> **TASK PROMPT**: Copy out every line from the records that includes "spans".

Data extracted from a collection
──────

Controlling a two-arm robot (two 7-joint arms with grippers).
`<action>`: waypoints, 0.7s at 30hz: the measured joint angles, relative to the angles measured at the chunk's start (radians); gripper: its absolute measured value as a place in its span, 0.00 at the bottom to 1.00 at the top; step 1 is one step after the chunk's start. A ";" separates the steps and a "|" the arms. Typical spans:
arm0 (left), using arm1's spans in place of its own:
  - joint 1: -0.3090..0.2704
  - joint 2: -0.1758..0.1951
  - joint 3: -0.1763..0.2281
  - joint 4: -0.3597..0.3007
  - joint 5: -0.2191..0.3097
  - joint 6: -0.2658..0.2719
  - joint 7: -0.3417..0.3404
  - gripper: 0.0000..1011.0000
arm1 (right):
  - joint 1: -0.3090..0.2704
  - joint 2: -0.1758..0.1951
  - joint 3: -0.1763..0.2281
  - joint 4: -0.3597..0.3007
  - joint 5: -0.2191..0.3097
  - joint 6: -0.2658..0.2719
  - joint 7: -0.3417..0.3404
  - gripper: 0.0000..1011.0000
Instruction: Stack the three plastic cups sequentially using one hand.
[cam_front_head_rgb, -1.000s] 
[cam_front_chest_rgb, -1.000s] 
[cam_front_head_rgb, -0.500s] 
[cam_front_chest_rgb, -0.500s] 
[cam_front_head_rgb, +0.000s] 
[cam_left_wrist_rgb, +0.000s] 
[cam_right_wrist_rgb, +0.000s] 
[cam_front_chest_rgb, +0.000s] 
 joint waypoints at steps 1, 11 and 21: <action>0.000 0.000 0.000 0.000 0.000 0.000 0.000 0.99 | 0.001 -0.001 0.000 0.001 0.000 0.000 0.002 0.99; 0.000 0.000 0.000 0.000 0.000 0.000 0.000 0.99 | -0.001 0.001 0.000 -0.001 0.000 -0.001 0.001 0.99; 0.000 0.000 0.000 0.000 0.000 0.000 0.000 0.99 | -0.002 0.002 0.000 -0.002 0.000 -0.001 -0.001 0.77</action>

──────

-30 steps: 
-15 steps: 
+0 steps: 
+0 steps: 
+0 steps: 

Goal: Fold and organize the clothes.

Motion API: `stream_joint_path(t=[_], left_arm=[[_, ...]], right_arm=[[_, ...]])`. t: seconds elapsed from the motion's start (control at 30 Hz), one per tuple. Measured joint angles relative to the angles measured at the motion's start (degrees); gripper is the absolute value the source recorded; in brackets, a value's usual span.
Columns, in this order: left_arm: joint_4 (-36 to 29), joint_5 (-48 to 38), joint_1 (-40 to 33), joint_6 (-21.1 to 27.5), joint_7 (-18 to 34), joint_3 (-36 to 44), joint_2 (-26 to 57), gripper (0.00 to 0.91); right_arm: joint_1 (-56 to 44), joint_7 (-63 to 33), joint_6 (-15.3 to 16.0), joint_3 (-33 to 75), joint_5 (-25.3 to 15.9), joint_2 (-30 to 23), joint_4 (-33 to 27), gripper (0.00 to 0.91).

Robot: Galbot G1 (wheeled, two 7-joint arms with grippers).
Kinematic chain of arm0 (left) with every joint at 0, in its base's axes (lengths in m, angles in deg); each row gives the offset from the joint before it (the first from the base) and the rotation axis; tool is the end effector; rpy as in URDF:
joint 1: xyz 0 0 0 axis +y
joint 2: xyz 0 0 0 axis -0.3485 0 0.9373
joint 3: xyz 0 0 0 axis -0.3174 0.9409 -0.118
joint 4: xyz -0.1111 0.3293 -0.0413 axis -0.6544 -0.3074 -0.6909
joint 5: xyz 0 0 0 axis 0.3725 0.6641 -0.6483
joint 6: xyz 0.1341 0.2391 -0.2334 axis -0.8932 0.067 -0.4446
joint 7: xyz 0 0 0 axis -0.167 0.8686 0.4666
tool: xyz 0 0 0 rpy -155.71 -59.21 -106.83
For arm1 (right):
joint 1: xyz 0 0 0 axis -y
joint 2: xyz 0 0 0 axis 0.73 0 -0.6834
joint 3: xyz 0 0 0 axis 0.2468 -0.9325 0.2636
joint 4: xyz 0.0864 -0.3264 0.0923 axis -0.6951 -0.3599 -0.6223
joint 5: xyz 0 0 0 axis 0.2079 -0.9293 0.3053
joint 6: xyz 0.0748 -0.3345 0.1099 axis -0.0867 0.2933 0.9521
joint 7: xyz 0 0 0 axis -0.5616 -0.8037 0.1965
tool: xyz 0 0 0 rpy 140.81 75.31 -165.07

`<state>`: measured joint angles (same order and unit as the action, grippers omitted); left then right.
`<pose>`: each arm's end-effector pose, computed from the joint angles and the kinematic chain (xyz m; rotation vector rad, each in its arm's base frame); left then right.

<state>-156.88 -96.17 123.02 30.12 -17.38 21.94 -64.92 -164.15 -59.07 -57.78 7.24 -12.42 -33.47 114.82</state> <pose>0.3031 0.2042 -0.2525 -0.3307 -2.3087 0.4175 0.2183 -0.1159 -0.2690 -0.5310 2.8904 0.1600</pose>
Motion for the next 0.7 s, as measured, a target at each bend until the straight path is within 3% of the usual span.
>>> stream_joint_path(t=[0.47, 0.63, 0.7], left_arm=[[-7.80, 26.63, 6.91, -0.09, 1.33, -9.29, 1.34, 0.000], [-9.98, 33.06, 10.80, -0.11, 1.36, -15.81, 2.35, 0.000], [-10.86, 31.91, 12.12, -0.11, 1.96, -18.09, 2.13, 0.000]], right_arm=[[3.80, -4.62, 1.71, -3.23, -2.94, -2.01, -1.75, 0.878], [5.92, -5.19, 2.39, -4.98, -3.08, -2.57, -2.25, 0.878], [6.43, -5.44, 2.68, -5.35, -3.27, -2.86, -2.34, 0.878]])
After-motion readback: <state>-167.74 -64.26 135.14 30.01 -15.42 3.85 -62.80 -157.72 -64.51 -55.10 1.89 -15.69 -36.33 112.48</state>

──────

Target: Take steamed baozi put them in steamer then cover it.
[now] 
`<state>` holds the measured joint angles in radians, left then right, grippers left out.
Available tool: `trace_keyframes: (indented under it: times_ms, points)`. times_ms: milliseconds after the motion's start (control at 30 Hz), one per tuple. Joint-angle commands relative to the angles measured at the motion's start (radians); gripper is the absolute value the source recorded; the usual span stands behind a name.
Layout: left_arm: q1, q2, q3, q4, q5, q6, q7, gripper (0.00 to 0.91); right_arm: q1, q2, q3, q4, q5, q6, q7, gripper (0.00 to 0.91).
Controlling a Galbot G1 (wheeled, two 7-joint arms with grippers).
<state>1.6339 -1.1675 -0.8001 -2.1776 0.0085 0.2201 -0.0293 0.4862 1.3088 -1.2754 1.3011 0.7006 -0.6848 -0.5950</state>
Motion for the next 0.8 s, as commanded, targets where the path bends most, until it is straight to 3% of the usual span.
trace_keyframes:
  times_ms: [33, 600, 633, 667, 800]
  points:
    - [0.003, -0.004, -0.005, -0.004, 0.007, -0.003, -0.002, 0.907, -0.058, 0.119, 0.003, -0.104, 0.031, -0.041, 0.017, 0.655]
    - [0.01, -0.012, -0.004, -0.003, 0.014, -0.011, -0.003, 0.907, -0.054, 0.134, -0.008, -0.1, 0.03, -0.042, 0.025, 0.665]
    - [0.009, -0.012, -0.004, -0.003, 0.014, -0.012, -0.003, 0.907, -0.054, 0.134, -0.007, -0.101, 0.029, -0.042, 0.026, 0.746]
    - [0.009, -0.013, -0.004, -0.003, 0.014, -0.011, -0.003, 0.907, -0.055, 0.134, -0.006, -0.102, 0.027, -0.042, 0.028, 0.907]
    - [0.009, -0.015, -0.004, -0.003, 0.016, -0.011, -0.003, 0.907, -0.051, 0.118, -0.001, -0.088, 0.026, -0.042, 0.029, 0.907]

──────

> **SOLUTION TO THE EXERCISE**:
`<action>`: waypoints, 0.7s at 30hz: the measured joint angles, relative to the angles measured at the chunk's start (radians); gripper: its absolute measured value as a place in its span, 0.00 at the bottom to 1.00 at the top; step 1 is one step after the chunk's start. A ";" separates the steps and a "|" the arms. Typical spans:
arm0 (left), using arm1's spans in place of its own:

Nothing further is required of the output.